What you need to do - Only an exact repetition is needed: the lines from the start of the listing below through the line that contains "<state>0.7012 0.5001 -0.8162", pictures omitted.

Supplied information -
• • • • •
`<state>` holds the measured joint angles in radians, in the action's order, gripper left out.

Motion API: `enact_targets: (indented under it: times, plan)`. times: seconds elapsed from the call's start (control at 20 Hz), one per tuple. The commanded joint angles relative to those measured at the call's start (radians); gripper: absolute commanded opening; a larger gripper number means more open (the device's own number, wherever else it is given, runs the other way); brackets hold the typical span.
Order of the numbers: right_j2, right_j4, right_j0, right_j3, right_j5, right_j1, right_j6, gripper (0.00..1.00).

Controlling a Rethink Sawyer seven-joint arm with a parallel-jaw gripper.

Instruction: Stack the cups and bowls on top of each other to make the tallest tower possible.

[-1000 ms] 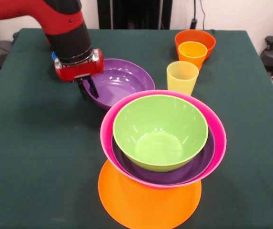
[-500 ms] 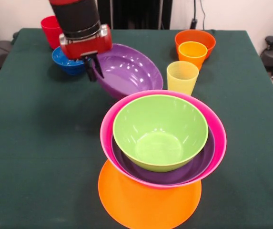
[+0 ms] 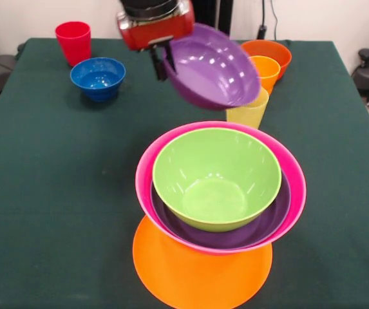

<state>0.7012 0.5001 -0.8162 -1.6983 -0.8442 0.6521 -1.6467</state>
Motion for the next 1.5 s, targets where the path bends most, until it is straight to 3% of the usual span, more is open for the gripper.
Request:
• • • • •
Solution -
`<state>` holds the measured joint angles in radians, in the action's order, gripper left out.

Motion API: `enact_targets: (indented under it: times, plan)`. times: seconds elapsed from the call's start (control at 20 Hz), one per tuple. The commanded joint angles relative to those measured at the call's start (radians); gripper: absolute commanded opening; a larger gripper number means more open (the device's own number, wherever else it is given, runs the other way); brackets hold the typical span.
Order of the numbers: right_j2, right_j4, right_j0, right_j3, right_j5, right_j1, right_j6, gripper (0.00..1.00).

Controlling a Rethink Sawyer seven-joint arm with a parallel-jaw gripper.

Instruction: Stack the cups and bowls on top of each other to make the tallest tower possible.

[-1000 ms] 
[-500 ms] 
[+0 ms] 

<state>0.7012 0.5001 -0.8162 -1.6983 -0.8442 0.6521 -1.6467</state>

This finishes the output for the exercise.